"Anonymous" is a thing of the past: advertising becomes surveillance

What is sold as harmless app tracking turns out to be a powerful surveillance tool: companies that access advertising data can identify and track people worldwide – with frightening precision. netzpolitik.org reports, referring to research by the French newspaper Le Monde, which shows how ADINT companies—i.e., providers of "advertising intelligence"—openly offer their services to European authorities. And they promise a lot: "Every device. Anytime. Anywhere."

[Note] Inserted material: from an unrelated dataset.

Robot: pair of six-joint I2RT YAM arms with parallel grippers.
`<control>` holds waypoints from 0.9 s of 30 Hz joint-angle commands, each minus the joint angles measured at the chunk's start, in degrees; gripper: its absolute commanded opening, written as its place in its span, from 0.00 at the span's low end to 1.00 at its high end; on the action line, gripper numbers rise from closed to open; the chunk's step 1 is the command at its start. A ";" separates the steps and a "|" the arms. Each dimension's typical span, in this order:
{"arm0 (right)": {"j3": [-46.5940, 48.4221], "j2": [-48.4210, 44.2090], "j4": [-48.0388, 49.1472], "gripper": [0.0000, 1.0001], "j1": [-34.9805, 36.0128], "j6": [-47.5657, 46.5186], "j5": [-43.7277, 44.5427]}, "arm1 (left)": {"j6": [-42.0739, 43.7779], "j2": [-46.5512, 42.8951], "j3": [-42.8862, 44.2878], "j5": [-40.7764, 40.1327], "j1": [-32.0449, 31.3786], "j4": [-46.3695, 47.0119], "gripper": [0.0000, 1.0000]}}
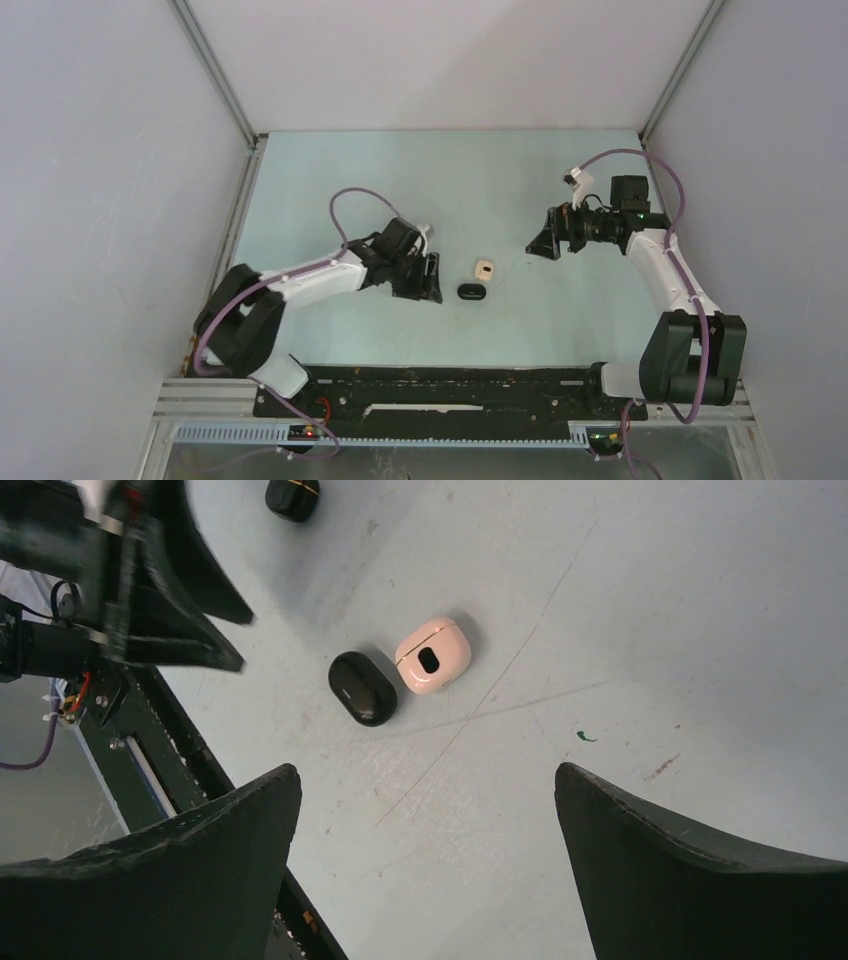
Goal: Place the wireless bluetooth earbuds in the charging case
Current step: Place the charging case at the center of the board, then reset both arms
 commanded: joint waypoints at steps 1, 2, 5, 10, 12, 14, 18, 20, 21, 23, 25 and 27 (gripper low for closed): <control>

The industry operates behind the scenes, collecting location data via everyday apps—weather services, games, social media—and transforming it into profiles with real recognition value. The central component: advertising IDs, i.e., unique identifiers that every smartphone sends automatically. This data is then enriched with time and location stamps, stored on servers, and systematically evaluated—without users noticing or consenting.

 

The trail of data: From apps to intelligence agencies

Anyone who thinks that advertising data is only used for annoying pop-ups is mistaken. According to Le Monde, there are at least 15 international companies—including some from Israel, Italy, and the US—that use such data to create entire movement profiles. The trick here is that the supposedly "anonymous" IDs can be clearly assigned to individual persons with the help of additional information. This turns a random sequence of numbers into a real person with a location, routines, and social contacts.

One Italian provider even claims to be able to deanonymize 95 percent of all smartphones in Italy using this technology. Names such as Penlink, Rayzone, Wave Guard, and Cognyte are mentioned in this context—all companies that actively participate in trade fairs and sell their services to intelligence agencies, police authorities, and private companies.

 

From border controls to bank security – everything is a target

The areas of application? Complex—and no less problematic. Presentations to authorities have shown, among other things, how cell phones can be scanned at border crossings to identify devices that appear regularly. The idea behind this is to identify smugglers and migrants before they are even questioned. According to the report, this data is also used in the financial sector—for example, for "fraud prevention" at banks.

It is well known that such methods have long been in use in the US. There, too, the immigration authority ICE uses ADINT data to track down specific individuals. Whether German authorities also have access to such services remains unclear, as the federal government refuses to respond to parliamentary inquiries.

 

Comment: Tracking for advertising? Or for control?

What has been uncovered here is more than a technical loophole—it is a digital surveillance network that makes each and every one of us potentially traceable. The key point is that the data does not come from intelligence agencies or hacker attacks, but directly from the advertising industry. And while millions of people use their smartphones every day, silent data streams are working in the background—completely legally and systematically.

The fact that authorities and companies are examining or even using such offers poses a clear threat to data protection and privacy. The "anonymous advertising ID" is a fairy tale—at least when the technology behind it promises to recognize and locate people in real time.

And politicians? They remain silent or shrug their shoulders. Yet now would be precisely the right moment not only to question this type of surveillance, but to ban it altogether. Anyone who turns advertising tracking into state espionage has long since lost control—it's just that not everyone has noticed (yet).